Accelerating Differentially Private Fine-Tuning with Momentum and Optimal Hyperparameter Scaling

By carefully integrating techniques from prior work, including momentum acceleration and a new linear scaling rule for hyperparameters, we obtain new state-of-the-art performance on benchmark computer vision and natural language processing tasks under differential privacy constraints.

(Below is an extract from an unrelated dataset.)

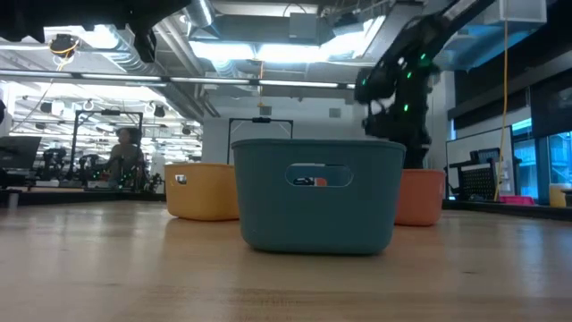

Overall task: Sort & place blocks by color
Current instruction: Put the orange studded block into the yellow bin

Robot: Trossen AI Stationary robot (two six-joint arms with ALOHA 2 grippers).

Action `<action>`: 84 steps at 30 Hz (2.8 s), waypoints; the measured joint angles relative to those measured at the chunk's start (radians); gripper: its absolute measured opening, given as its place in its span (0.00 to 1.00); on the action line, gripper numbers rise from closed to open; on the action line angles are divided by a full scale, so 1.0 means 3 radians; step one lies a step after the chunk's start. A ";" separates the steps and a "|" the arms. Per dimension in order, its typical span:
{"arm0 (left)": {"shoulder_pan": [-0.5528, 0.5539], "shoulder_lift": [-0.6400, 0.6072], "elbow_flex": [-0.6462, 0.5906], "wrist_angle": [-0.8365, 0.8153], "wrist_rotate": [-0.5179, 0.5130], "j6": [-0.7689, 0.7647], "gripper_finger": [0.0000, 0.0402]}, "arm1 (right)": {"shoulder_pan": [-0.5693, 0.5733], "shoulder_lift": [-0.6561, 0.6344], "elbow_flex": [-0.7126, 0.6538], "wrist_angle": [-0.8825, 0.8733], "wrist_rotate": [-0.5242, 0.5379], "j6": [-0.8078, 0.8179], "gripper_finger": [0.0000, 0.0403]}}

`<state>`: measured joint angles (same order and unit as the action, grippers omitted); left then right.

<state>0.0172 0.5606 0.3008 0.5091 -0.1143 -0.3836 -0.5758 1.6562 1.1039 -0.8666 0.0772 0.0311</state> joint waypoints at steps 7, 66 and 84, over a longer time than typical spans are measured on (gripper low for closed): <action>0.0000 -0.0001 0.0000 0.0000 0.0000 -0.0001 0.00 | -0.0079 0.0470 0.0176 0.0030 -0.0002 -0.0572 0.82; 0.0001 0.0000 0.0000 0.0000 -0.0202 0.0003 0.00 | 0.1320 -0.1648 -0.0616 0.2406 -0.0897 0.1098 0.35; 0.0001 0.0032 0.0001 0.0000 -0.0163 0.0005 0.01 | 0.2403 -0.1634 -0.0938 0.3006 0.0025 0.1508 0.35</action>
<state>0.0174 0.5701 0.3012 0.5091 -0.1631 -0.3820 0.1450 1.1660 0.8227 0.0352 0.0846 0.4834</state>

The paper presents DP-RAFT, a recipe for differentially private fine-tuning that can recover the same performance as non-private fine-tuning. The key insights are: A new linear scaling rule for hyperparameters - as the privacy budget ε increases, the optimal total step size (learning rate × number of iterations) increases linearly. This mitigates the impact of noise on the optimization trajectory. Use of momentum to accelerate convergence - the exponentially moving average of noisy gradients has higher signal-to-noise ratio than individual gradients. Full batch gradient computation - this optimizes the signal-to-noise ratio of the update and enables using large step sizes. Zero initialization of the classifier weights - this mitigates the variance in DP-GD. Unit norm clipping of per-sample gradients - this keeps step sizes large without introducing significant bias. The authors evaluate DP-RAFT on four computer vision tasks (CIFAR10, CIFAR100, STL10, FashionMNIST) and one natural language processing task (PersonaChat), reporting new state-of-the-art results for ε ∈ [0.01, 1.0]. They notably recover the same performance as non-private fine-tuning for CIFAR10 (99%) for ε = 1, δ = 1e-5.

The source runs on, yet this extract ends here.